Harris’s border visit. U.S. Vice President Kamala Harris visits the U.S. border with Mexico today, appearing to cave to months of pressure from Republicans who have demanded such a visit and one week after former President Trump announced his own border appearance on June 30. White House sources have rejected the notion that Harris’s visit is a response to opposition pressure. Harris, who has been tasked with addressing immigration from the southern border, will travel to El Paso, Texas, with Homeland Security Secretary Alejandro Mayorkas. The trip comes amid a shake-up in the U.S. border patrol agency, after it was reported on Wednesday that its leader Rodney Scott, appointed in the final year of the Trump administration, would be removed from his post.

Russia vs. U.K. in the Black Sea. Russian Deputy Foreign Minister Sergei Ryabkov said his country would respond aggressively to any attempts by other countries to enter waters off Crimea that it deems Russian territory. Referring to Russia’s allegation of measures it took to deter the HMS Defender, a British ship that sailed close to Crimea on Wednesday, he said Russian forces “may drop bombs and not just in the path but right on target.”

Speaking to the BBC, the Defender’s captain, Vince Owen, said the vessel’s path was deliberately taken to uphold its right to navigation in an area it deems part of Ukraine’s territory. Ukraine and the United Kingdom deepened naval ties on Wednesday, when the two countries signed an agreement to boost Ukraine’s naval capabilities and create new naval bases in the Black Sea and Sea of Azov.


Keep an Eye On

French elections. French voters return to the polls on Sunday for the second round of regional elections as Marine Le Pen’s National Rally attempts to win control of one of France’s 18 regions for the first time. National Rally has targeted Provence-Alpes-Cote d’Azur as its most promising region, but its chances of victory were reduced this week as the Green party candidate pulled out to boost National Rally’s rival, Renaud Muselier of the center-right Republicans.

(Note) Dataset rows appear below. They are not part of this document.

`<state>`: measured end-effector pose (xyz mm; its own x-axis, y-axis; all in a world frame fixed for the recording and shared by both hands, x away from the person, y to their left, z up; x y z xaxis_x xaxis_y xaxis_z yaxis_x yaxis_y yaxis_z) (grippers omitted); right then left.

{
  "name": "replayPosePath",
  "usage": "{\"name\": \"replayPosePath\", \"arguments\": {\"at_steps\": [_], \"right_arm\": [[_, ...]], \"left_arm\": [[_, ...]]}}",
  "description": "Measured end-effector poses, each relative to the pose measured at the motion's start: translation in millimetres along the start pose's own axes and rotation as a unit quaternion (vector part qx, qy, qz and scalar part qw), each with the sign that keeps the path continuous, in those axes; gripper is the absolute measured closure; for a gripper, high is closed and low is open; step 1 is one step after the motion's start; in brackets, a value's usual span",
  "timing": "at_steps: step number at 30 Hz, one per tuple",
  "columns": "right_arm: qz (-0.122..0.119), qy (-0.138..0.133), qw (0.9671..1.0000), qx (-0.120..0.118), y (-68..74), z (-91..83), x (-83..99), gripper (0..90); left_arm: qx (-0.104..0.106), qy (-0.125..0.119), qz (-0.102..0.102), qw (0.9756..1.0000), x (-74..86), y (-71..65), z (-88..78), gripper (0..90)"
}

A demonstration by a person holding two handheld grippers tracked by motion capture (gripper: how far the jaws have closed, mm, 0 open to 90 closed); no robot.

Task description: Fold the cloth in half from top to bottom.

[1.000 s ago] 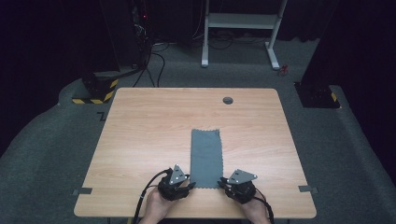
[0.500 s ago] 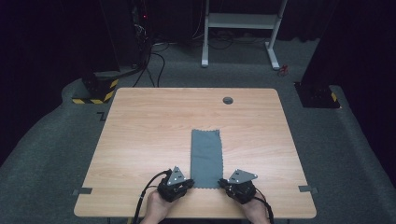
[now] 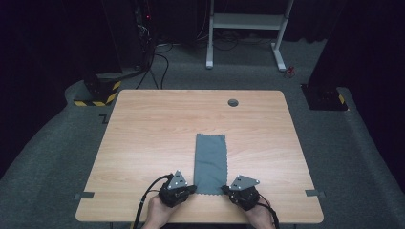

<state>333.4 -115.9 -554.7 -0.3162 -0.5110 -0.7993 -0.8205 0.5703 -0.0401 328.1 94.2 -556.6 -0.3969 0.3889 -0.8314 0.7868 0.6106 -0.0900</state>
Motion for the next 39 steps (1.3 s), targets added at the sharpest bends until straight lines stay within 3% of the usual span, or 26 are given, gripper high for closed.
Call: {"name": "replayPosePath", "arguments": {"at_steps": [3, 9, 12, 15, 21, 25, 30, 33, 39], "right_arm": [[-0.003, 0.001, 1.0000, -0.002, 1.3, -0.6, 0.1, 87.7], [0.000, -0.009, 0.9997, -0.021, 4.7, -2.5, 2.8, 86.5], [0.012, -0.013, 0.9994, -0.030, 3.1, -2.5, 3.0, 83.8], [0.022, -0.019, 0.9990, -0.034, -3.5, -1.9, -0.6, 82.9], [0.015, -0.026, 0.9996, -0.001, -22.9, -0.2, -18.0, 82.7], [0.025, -0.022, 0.9990, 0.028, -43.9, 14.6, -28.0, 81.4], [0.030, -0.014, 0.9985, 0.044, -60.9, 41.4, -41.3, 81.9], [0.022, -0.013, 0.9983, 0.053, -66.2, 52.2, -50.7, 82.0], [0.039, -0.015, 0.9954, 0.087, -87.1, 64.4, -64.4, 80.6]], "left_arm": [[0.001, 0.005, 0.001, 1.0000, 0.6, -1.6, -1.5, 88.6], [0.015, 0.010, -0.017, 0.9997, 2.9, -3.7, -6.5, 88.1], [0.017, 0.002, -0.018, 0.9997, -3.5, -1.4, -7.5, 77.9], [-0.001, -0.015, -0.014, 0.9998, -18.1, 8.6, -5.6, 68.9], [-0.042, -0.004, -0.017, 0.9990, -46.7, 43.6, 19.9, 59.9], [-0.055, -0.001, -0.032, 0.9980, -58.8, 62.3, 38.9, 58.2], [-0.080, 0.008, -0.010, 0.9967, -70.6, 79.1, 62.5, 55.5], [-0.088, 0.015, -0.025, 0.9957, -71.7, 89.2, 73.9, 54.5], [-0.116, 0.007, -0.062, 0.9913, -77.5, 114.4, 84.5, 54.0]]}}
Point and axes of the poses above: each handheld gripper's, and its own axes: z roughly forward along the jaws, x roughly out of its underside, y roughly to its left, the point moved 5 cm from there along z, roughly forward along the jaws, and after that the axes turned 7 degrees about -y, right-handed, at the moved point
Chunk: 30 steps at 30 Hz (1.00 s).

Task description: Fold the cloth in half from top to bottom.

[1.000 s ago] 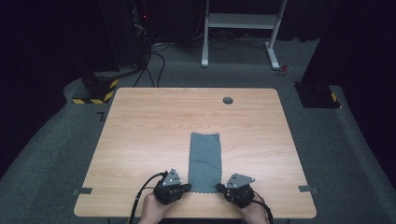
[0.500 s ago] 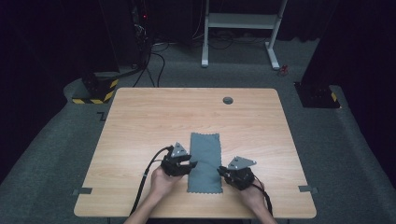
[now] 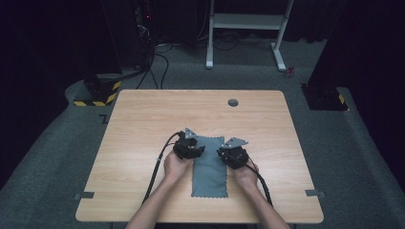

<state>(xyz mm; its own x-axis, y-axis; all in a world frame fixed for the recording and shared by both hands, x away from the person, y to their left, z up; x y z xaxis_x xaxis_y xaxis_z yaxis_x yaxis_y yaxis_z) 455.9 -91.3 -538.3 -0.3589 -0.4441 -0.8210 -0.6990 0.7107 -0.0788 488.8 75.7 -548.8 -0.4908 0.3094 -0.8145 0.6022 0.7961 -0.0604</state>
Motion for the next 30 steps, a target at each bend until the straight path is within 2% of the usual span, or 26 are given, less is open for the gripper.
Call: {"name": "replayPosePath", "arguments": {"at_steps": [2, 3, 4, 8, 9, 10, 11, 13, 14, 16, 17, 18, 20, 22, 25, 28, 30], "right_arm": [[0.017, 0.011, 0.9997, 0.014, -10.7, 8.7, -0.3, 79.0], [0.015, 0.021, 0.9995, 0.021, -14.3, 11.9, 0.2, 78.5], [0.014, 0.026, 0.9992, 0.028, -18.0, 15.2, 0.4, 78.4], [0.027, 0.036, 0.9984, 0.035, -31.6, 24.9, 2.9, 78.0], [0.033, 0.039, 0.9980, 0.038, -33.8, 25.3, 2.2, 78.1], [0.029, 0.039, 0.9977, 0.047, -36.4, 25.5, 0.7, 78.1], [0.029, 0.040, 0.9975, 0.050, -38.3, 26.4, -0.2, 77.6], [0.037, 0.040, 0.9974, 0.047, -41.3, 29.5, -0.3, 75.8], [0.047, 0.039, 0.9971, 0.046, -43.3, 30.6, -0.5, 74.2], [0.053, 0.044, 0.9964, 0.049, -45.9, 31.9, -2.9, 71.3], [0.053, 0.037, 0.9966, 0.052, -47.4, 31.8, -4.7, 71.1], [0.062, 0.030, 0.9965, 0.049, -48.6, 32.2, -5.4, 70.7], [0.080, 0.037, 0.9952, 0.044, -50.5, 35.8, -2.2, 69.1], [0.094, 0.034, 0.9940, 0.044, -54.0, 36.2, -2.3, 68.9], [0.099, 0.035, 0.9933, 0.047, -58.7, 39.4, -3.9, 68.8], [0.093, 0.048, 0.9933, 0.048, -58.8, 41.8, -7.5, 69.3], [0.090, 0.045, 0.9938, 0.048, -58.3, 42.8, -7.5, 71.3]], "left_arm": [[-0.012, 0.005, -0.004, 0.9999, -0.6, 5.6, 4.5, 53.9], [-0.018, 0.014, 0.002, 0.9997, -0.5, 7.2, 6.8, 53.8], [-0.020, 0.012, 0.007, 0.9997, -1.3, 8.3, 8.2, 53.7], [-0.032, 0.013, -0.007, 0.9994, -2.8, 15.1, 9.4, 53.7], [-0.040, 0.018, 0.002, 0.9990, -4.1, 17.2, 10.0, 53.5], [-0.043, 0.020, 0.004, 0.9989, -5.1, 19.0, 10.8, 52.1], [-0.046, 0.019, -0.001, 0.9988, -5.6, 21.6, 11.5, 51.4], [-0.048, 0.006, -0.022, 0.9986, -4.4, 25.8, 12.1, 50.5], [-0.051, 0.006, -0.025, 0.9983, -4.6, 26.5, 12.1, 50.4], [-0.056, 0.018, -0.027, 0.9979, -6.8, 28.6, 12.8, 49.5], [-0.058, 0.022, -0.027, 0.9977, -7.7, 29.7, 13.4, 48.8], [-0.061, 0.020, -0.030, 0.9975, -8.0, 30.6, 14.2, 48.2], [-0.064, 0.021, -0.034, 0.9972, -9.0, 30.9, 15.2, 47.4], [-0.067, 0.031, -0.026, 0.9969, -11.1, 31.2, 17.2, 45.9], [-0.070, 0.021, -0.025, 0.9970, -10.9, 31.7, 19.4, 44.3], [-0.069, 0.019, -0.025, 0.9971, -10.8, 32.1, 19.5, 44.6], [-0.069, 0.017, -0.024, 0.9972, -10.6, 31.0, 19.3, 45.3]]}}
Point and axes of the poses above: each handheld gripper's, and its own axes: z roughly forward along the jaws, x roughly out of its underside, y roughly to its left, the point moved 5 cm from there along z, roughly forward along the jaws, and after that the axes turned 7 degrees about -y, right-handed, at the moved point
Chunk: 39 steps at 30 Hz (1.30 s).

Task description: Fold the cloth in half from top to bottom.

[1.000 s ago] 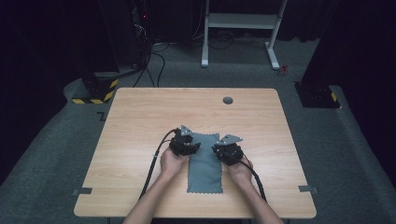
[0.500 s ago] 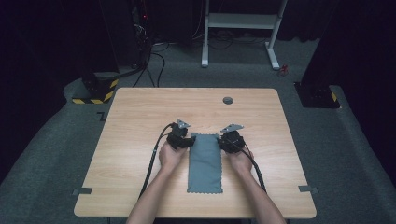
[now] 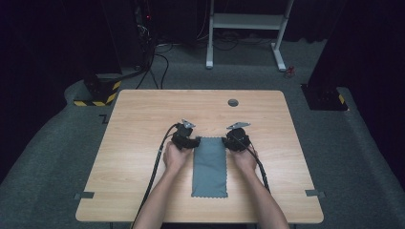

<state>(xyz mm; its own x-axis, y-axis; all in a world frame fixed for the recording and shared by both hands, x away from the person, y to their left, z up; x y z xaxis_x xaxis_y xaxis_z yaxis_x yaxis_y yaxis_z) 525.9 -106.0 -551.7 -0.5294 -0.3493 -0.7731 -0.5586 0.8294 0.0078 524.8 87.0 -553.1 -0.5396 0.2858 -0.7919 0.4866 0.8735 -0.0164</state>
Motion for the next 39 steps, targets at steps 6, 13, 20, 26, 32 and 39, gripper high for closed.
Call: {"name": "replayPosePath", "arguments": {"at_steps": [6, 13, 20, 26, 32, 39], "right_arm": [[-0.001, -0.003, 0.9999, -0.012, 0.8, 0.9, -0.3, 77.5], [0.005, 0.006, 0.9995, -0.030, 2.6, 2.6, -2.7, 88.8], [0.002, 0.009, 0.9996, -0.026, 3.4, 2.3, -3.4, 90.0], [0.002, -0.002, 0.9996, -0.030, 3.3, -0.5, -5.0, 90.0], [-0.002, -0.012, 0.9994, -0.034, 4.8, -5.6, -9.6, 90.0], [-0.011, 0.013, 0.9996, -0.022, 5.8, 2.5, -5.1, 76.2]], "left_arm": [[0.015, -0.002, 0.009, 0.9998, -0.8, -4.4, -0.1, 60.5], [0.034, 0.008, 0.003, 0.9994, -3.9, -8.4, 1.3, 78.0], [0.055, 0.008, -0.023, 0.9982, -4.0, -5.4, 2.0, 87.1], [0.063, 0.005, -0.017, 0.9978, -4.2, -3.5, 0.7, 88.8], [0.068, -0.004, -0.019, 0.9975, -9.8, -2.8, -3.7, 89.0], [0.064, 0.006, -0.015, 0.9978, -8.5, -3.8, -1.5, 88.9]]}}
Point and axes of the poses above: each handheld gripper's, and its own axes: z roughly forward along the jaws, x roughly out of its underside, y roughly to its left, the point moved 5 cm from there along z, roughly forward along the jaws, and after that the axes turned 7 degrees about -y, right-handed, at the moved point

Canada’s Indigenous reckoning. An Indigenous group announced the discovery of the remains of as many as 751 people, mostly children on the site of a former boarding school in the Canadian province of Saskatchewan on Thursday. It is the largest such discovery to date, and comes after 215 unmarked graves were uncovered on the grounds of a former boarding school in British Columbia. The revelations have led to increased calls from Indigenous groups for greater independence. The findings have spurred a search in the United States at former boarding schools which were similarly used as a way to forcibly assimilate Indigenous children. This week, China used the example of Canada’s past actions toward its Indigenous peoples to deflect criticism of its treatment of Uyghurs in Xinjiang.


Odds and Ends

China has announced plans to send a crewed mission to Mars in 2033, kicking off a new space race to reach the red planet. Wang Xiaojun, head of the China Academy of Launch Vehicle Technology, laid out China’s plans at a conference in Russia this month, adding that more missions would follow in 2035, 2037, 2041, and 2043. The announcement comes as China has hit a number of space milestones this year—landing its first rover on Mars in May, and sending astronauts to its own space station, Tianhe, earlier this month. The plans are likely to be closely watched by U.S. space agency NASA, which has planned its own crewed mission to Mars via the moon to take place at some point in the 2030s.